____ GIVEN RECORDS

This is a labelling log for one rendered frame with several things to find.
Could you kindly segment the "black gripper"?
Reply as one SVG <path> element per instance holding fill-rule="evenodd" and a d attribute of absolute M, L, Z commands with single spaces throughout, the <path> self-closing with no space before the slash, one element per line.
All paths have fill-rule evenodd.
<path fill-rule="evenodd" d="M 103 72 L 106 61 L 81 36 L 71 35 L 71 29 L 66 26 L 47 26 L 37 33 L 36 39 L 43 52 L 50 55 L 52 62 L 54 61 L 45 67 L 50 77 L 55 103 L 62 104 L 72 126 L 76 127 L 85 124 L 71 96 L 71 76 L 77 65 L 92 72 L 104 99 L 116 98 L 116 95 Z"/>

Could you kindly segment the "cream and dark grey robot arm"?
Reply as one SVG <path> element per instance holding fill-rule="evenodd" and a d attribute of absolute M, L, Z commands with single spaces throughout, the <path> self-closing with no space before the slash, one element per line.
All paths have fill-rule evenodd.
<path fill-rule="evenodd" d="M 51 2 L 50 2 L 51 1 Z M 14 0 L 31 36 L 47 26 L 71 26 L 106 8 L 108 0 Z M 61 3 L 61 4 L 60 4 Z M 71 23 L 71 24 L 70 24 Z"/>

________

▶ **WORK ORDER**: Each line, starting with the one containing "and dark grey" and ending with the last line of the records above, should be reproduced exactly.

▶ **ANSWER SECTION**:
Could you kindly segment the "cream and dark grey robot arm"?
Reply as one SVG <path> element per instance holding fill-rule="evenodd" and a d attribute of absolute M, L, Z commands with single spaces throughout, the <path> self-closing with no space before the slash, one element per line.
All paths have fill-rule evenodd.
<path fill-rule="evenodd" d="M 51 2 L 50 2 L 51 1 Z M 14 0 L 31 36 L 47 26 L 71 26 L 106 8 L 108 0 Z M 61 3 L 61 4 L 60 4 Z M 71 23 L 71 24 L 70 24 Z"/>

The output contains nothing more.